Lion City, l’antica città cinese sommersa

 

 

Lion City, particolare

di Stefania Cannea

Dopo Heracleion, un’altra città antica è stata scoperta di recente nelle profondità delle acque. Si tratta di Shi Cheng, nascosta sotto il lago di Qiandao, nella provincia costiera dello Zhejiang, nel sudest della Cina, ad una profondità che varia dai 22 ai 40 metri. La città è stata vittima di quei processi di sviluppo accelerato che stanno interessando la Cina in questi ultimi decenni portandola ad essere uno dei grandi paesi in via di sviluppo.

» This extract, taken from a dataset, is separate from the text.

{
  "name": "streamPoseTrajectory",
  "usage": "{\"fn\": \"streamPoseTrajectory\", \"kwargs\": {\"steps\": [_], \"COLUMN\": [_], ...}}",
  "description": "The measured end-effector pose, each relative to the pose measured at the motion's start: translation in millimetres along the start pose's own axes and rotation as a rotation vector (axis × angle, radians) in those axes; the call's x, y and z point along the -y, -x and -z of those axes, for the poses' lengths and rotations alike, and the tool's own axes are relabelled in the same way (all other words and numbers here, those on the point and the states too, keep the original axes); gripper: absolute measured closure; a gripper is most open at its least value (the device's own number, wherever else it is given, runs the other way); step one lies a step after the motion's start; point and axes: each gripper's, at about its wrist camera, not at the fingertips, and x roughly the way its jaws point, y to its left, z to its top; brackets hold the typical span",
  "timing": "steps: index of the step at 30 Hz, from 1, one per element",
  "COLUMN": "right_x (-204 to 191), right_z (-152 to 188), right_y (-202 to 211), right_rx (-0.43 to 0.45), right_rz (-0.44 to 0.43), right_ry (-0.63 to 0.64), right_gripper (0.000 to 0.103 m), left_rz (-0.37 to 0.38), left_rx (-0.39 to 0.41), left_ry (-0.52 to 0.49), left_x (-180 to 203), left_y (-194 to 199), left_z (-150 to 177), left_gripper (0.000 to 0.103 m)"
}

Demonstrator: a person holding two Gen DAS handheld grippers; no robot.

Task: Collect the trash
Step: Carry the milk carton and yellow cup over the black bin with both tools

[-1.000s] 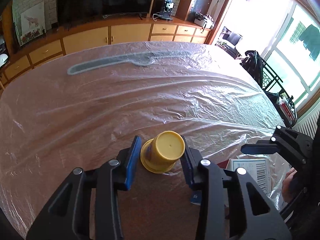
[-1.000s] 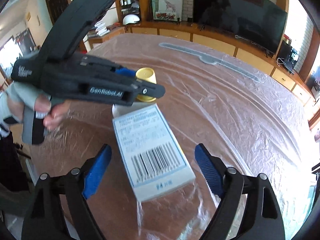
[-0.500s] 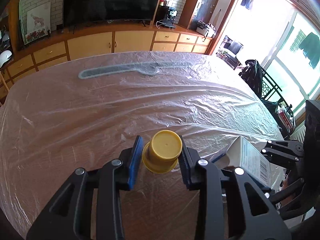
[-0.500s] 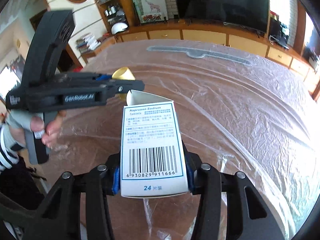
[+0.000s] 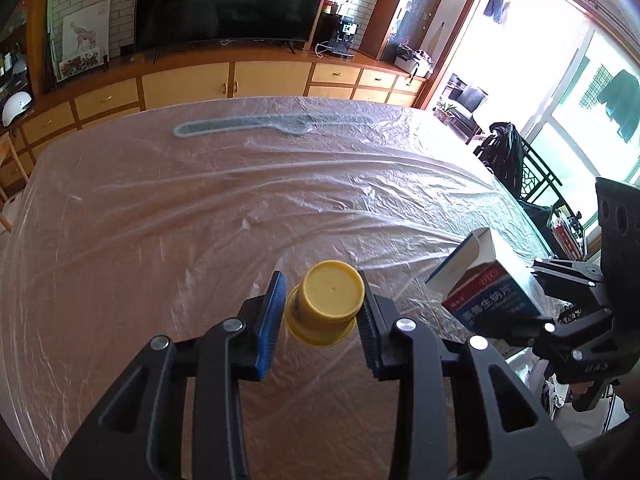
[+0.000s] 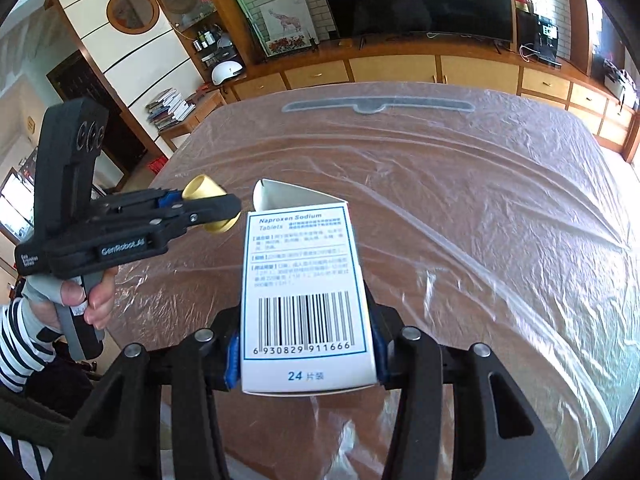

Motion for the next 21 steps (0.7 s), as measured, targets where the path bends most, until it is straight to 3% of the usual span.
{"fn": "streamPoseTrajectory", "kwargs": {"steps": [11,21], "right_x": [-8,-24], "right_z": [16,36], "right_y": [31,60], "right_rx": [0.026,0.025], "right_rz": [-0.038,-0.076], "right_ry": [-0.024,-0.012], "right_gripper": [0.057,0.057], "left_rz": [0.04,0.092], "left_rx": [0.027,0.013], "left_ry": [-0.032,-0.098], "left_x": [27,63], "left_y": [39,71], "left_z": [15,51], "left_gripper": [0.067,0.067]}}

Negli ultimi decenni sono spuntate numerose industrie e si è cercato di attuare politiche di sviluppo in tutto il paese. In alcuni di questi casi si è anche arrivati a deviare grandi fiumi come il Fiume Giallo e il Fiume Azzurro che, grazie ad un intricato sistema di canali e dighe forniscono l’apporto di acqua anche nelle zone più aride del paese, ma allo stesso tempo comportano il trasferimento degli abitanti e quindi di interi villaggi e piccole città verso altri luoghi.

 

Ciò è quanto è accaduto anche a Shi Cheng, o Lion City, come è più familiarmente conosciuta per la sua vicinanza alla Montagna dei Cinque Leoni. Dovendo sopperire alle necessità energetiche di un paese in forte espansione industriale e residenziale, nel 1959 il governo cinese decise di costruire una centrale idroelettrica sul fiume Xinan, ai piedi del monte Wu Shi. Per dotare la nuova centrale del necessario bacino fu costruita una diga e l’antica città venne lentamente sommersa dallo scorrere delle acque del fiume, dando vita a quello che oggi viene chiamato il lago di Qiandao. La rapidità degli spostamenti e dei nuovi cambiamenti territoriali e sociali hanno portato ad un altrettanto rapido oblio della “Città dei leoni”, un tempo splendida fioritura di un’antica cultura.

 

Lion City

 

 

Costruita dalla dinastia degli Han Orientali (dal 25 al 200 dc), l’antica metropoli nel suo massimo splendore ha ospitato fino a 290 mila persone per oltre 1.300 anni. L’ “Atlantide cinese”, come è stata prontamente battezzata dalla stampa locale, un tempo era il centro della vita politica ed economica della provincia orientale di Zhejiang, divenendo contea nel 208 d.C.. Tuttavia, nonostante il grande valore storico e archeologico, il governo cinese decise che poteva rinunciarvi, creando il bacino artificiale.

 

Oggi è lo stesso governo del Zhejiang che ha deciso di ri-scoprire quel tesoro sommerso e

di sfruttare la città per incrementare il turismo. Per iniziare ha inviato una squadra di sommozzatori in esplorazione. <<Siamo stati fortunati – ha dichiarato uno dei membri della squadra – appena ci siamo tuffati nel lago abbiamo trovatole mura di cinta, e abbiamo prelevato alcune delle pietre delle quali sono fatte>>. Le foto scattate dai sommozzatori mostrano che gran parte degli edifici, delle strade, dei templi della città è rimasta intatta.

Attualmente è divenuta meta di un nuovo turismo nel Sud Est del Paese: sono in programma delle visite guidate tra le rovine millenarie e si può anche partecipare a immersioni esploratrici per scoprire questi luoghi affascinanti dimenticati dal tempo.